Define the suggest component for the index:

Now that we have the schema set up, we need to define a searchComponent that will do the suggesting. This is done in solrconfig.xml.

Add the following to the <config> node:

[code language="xml"]<searchComponent name="suggest" class="solr.SuggestComponent"> <lst name="suggester"> <str name="name">fuzzySuggester</str> <str name="lookupImpl">FuzzyLookupFactory</str> <str name="storeDir">fuzzy_suggestions</str> <str name="dictionaryImpl">DocumentDictionaryFactory</str> <str name="field">term</str> <str name="weightField">weight</str> <str name="suggestAnalyzerFieldType">suggestType</str> <str name="buildOnStartup">false</str> <str name="buildOnCommit">false</str> </lst> <lst name="suggester"> <str name="name">infixSuggester</str> <str name="lookupImpl">AnalyzingInfixLookupFactory</str> <str name="indexPath">infix_suggestions</str> <str name="dictionaryImpl">DocumentDictionaryFactory</str> <str name="field">term</str> <str name="weightField">weight</str> <str name="suggestAnalyzerFieldType">suggestType</str> <str name="buildOnStartup">false</str> <str name="buildOnCommit">false</str> </lst></searchComponent>[/code]

lookupImpl

In this case we're setting up a suggest component that has two suggester data sources available to it.

  • The first uses the FuzzyLookupFactory: a FST-based sugester (Finite State Transducer) which will match terms starting with the provided characters while accounting for potential misspellings. This lookup implementation will not find terms where the provided characters are in the middle.
  • The second uses the AnalyzingInfixLookupFactory: which will look inside the terms for matches.

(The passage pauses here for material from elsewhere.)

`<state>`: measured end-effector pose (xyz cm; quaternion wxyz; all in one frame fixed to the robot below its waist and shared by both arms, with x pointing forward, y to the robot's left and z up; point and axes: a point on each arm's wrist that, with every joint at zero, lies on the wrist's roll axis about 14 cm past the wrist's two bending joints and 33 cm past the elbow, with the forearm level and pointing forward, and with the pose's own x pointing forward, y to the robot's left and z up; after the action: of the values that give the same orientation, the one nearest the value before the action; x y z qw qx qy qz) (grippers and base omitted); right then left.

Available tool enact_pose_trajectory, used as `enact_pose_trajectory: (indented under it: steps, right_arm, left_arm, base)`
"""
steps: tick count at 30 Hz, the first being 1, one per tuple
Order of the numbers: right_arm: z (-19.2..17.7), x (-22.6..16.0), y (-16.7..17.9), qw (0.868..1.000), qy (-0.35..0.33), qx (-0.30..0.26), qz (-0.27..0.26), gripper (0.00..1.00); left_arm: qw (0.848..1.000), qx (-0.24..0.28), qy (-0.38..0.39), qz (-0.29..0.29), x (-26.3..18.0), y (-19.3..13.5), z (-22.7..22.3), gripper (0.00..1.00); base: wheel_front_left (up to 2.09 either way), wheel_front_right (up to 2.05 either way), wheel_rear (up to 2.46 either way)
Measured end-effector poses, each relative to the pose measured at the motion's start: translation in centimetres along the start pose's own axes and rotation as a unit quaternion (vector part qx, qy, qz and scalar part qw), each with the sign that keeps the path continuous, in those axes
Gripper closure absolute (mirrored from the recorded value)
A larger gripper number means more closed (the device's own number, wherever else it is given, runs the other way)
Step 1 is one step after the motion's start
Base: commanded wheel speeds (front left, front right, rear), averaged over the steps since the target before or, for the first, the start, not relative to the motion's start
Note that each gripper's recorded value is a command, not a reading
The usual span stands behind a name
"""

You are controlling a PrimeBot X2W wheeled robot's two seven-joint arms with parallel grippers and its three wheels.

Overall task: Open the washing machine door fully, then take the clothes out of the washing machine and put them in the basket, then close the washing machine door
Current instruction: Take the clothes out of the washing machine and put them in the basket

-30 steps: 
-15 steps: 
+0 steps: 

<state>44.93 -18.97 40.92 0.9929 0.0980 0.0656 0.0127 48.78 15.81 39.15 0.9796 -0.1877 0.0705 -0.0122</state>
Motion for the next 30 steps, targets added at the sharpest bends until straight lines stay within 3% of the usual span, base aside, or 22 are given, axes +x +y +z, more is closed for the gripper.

Also the results will have <b> highlights around the provided terms inside the suggestions.

Using a combination of methods, we can get more complete results. Additional suggester implementations are available:

  • WFSTLookup: offers more fine-grained control over results ranking than FST
  • TSTLookup: “a simple, compact trie-based lookup”. Whatever that means.
  • JaspellLookup: see the Jaspell source.

See the Suggester Documentation for more details on the different types of Lookup Implementations. They each have properties unique to their implementation.

storeDir and indexPath

These parameters define the directory where the suggester structure will be stored after it's built. This parameter should be set so the data is available on disc without rebuilding.

field

The field to get the suggestions from. This could be a computed or a copy field.

weightField

As of Solr 5.1 this field is optional. In previous versions this field is required. If no proper weight value is available, a workaround is to define a float field in your schema and use that. Even if this field is never added to a document the code will compensate.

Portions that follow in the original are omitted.